Intestinal alkaline phosphatase (AP) is secreted by Caco-2 cells bound to surfactant-like particles (SLP), which can be localized by electron microscopy to the basolateral space and the intestinal lumen, especially over tight junctions. To investigate the hypothesis that SLP are secreted basolaterally and enter the lumen through the tight junction, Caco-2 cells were incubated with agents known to increase permeability at tight junctions. Cytochalasin D and phorbol 12-myristate 13-acetate increased Caco-2 cell monolayer permeability and the appearance of particles in apical medium two- to threefold, as monitored by mannitol movement and AP activity, respectively. Blocking the apical secretory pathway by nocodazole or colchicine had no effect on either parameter. Estimation of SLP content demonstrated an increase in apical media particles similar to that determined by AP activity. Quantitative image analysis established that apical SLP content increased 4-10 times, whereas total cell particle content remained unchanged. These data indicate that SLP may be secreted initially into the basolateral space and then transported to the intestinal lumen through the tight junctions.

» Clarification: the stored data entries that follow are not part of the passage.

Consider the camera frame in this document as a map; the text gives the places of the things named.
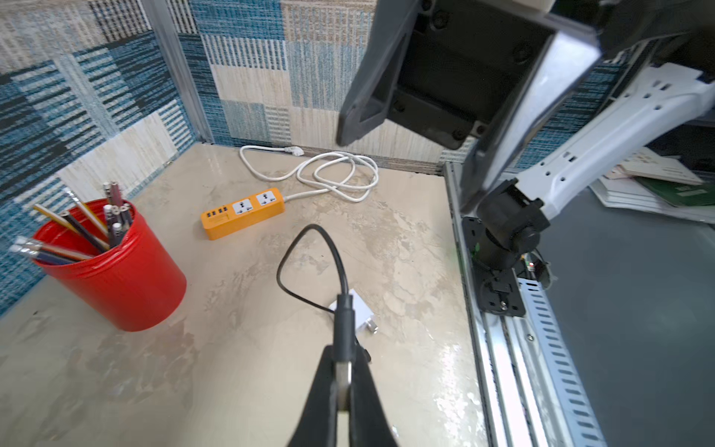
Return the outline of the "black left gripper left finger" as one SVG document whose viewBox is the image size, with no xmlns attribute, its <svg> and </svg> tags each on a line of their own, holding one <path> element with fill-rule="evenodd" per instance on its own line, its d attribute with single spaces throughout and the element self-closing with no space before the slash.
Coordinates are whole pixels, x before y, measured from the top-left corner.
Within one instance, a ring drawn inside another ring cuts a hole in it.
<svg viewBox="0 0 715 447">
<path fill-rule="evenodd" d="M 337 385 L 333 347 L 325 346 L 305 407 L 288 445 L 335 447 L 337 443 Z"/>
</svg>

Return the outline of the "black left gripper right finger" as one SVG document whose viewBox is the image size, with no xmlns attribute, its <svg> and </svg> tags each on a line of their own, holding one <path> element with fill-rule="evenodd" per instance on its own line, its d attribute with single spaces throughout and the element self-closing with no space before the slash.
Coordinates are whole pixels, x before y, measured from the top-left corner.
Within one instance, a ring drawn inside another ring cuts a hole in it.
<svg viewBox="0 0 715 447">
<path fill-rule="evenodd" d="M 387 423 L 385 412 L 372 380 L 365 349 L 356 347 L 352 366 L 349 406 L 350 446 L 396 447 L 395 436 Z"/>
</svg>

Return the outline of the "orange power strip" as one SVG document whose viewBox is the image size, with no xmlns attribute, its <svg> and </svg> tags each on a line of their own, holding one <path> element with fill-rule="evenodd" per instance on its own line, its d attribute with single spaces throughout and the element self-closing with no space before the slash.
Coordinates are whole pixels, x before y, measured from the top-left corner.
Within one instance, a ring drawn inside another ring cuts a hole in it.
<svg viewBox="0 0 715 447">
<path fill-rule="evenodd" d="M 285 200 L 277 188 L 203 212 L 200 221 L 210 240 L 219 240 L 285 212 Z"/>
</svg>

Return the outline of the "white usb charger cube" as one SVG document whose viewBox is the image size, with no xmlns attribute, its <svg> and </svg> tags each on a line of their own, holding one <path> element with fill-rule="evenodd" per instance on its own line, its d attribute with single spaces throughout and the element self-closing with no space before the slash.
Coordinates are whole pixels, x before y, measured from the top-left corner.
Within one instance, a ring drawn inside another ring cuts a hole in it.
<svg viewBox="0 0 715 447">
<path fill-rule="evenodd" d="M 374 312 L 355 289 L 350 289 L 349 294 L 352 297 L 353 309 L 355 311 L 355 335 L 359 335 L 362 332 L 368 332 L 374 335 L 378 330 Z"/>
</svg>

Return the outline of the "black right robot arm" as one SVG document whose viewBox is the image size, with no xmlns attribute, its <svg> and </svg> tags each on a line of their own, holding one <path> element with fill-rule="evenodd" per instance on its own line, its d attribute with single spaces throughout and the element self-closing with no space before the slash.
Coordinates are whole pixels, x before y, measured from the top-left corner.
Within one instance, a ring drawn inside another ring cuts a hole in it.
<svg viewBox="0 0 715 447">
<path fill-rule="evenodd" d="M 640 42 L 670 47 L 588 125 L 512 180 L 502 173 L 600 62 Z M 513 268 L 584 188 L 714 105 L 711 1 L 380 1 L 336 132 L 346 147 L 392 121 L 448 149 L 478 127 L 458 226 L 478 307 L 523 316 Z"/>
</svg>

Synthesis and parallel secretion of rat intestinal alkaline phosphatase and a surfactant-like particle protein

Rat intestinal microvillous alkaline phosphatases are secreted bidirectionally from the enterocyte attached to a phospholipid-rich membrane (surfactant-like particle). To determine the intracellular pathways for newly synthesized alkaline phosphatases and for the extracellular enzyme-particle complex in the intestinal mucosa, pulse-chase experiments were performed. Synthesis of both isoforms of alkaline phosphatase in fasted rats peaked in the Golgi at 15-30 min and in the microvillous membrane at 60 min, without intermediate localization in the basolateral membranes. A second peak of incorporation was found at 15-30 min in scrapings obtained from the apical surface of the enterocytes. These results demonstrate a dominant direct Golgi-to-microvillous membrane transport for newly synthesized alkaline phosphatase. An additional precursor pool(s) appears responsible for the early appearance of enzyme in the lumen. Newly synthesized alkaline phosphatase isoforms and the 97-kDa protein of surfactant-like particles showed parallel patterns of appearance in enterocytes, luminal washings, and lamina propria after triacylglycerol feeding and were preferentially secreted into the lumen and lamina propria at times (5-7 h) when enterocyte content of these newly synthesized proteins had declined toward basal rates. Enhanced secretion of newly synthesized proteins for hours after fat feeding could explain the prolonged rise in serum and luminal washings of both the enzyme and the particle.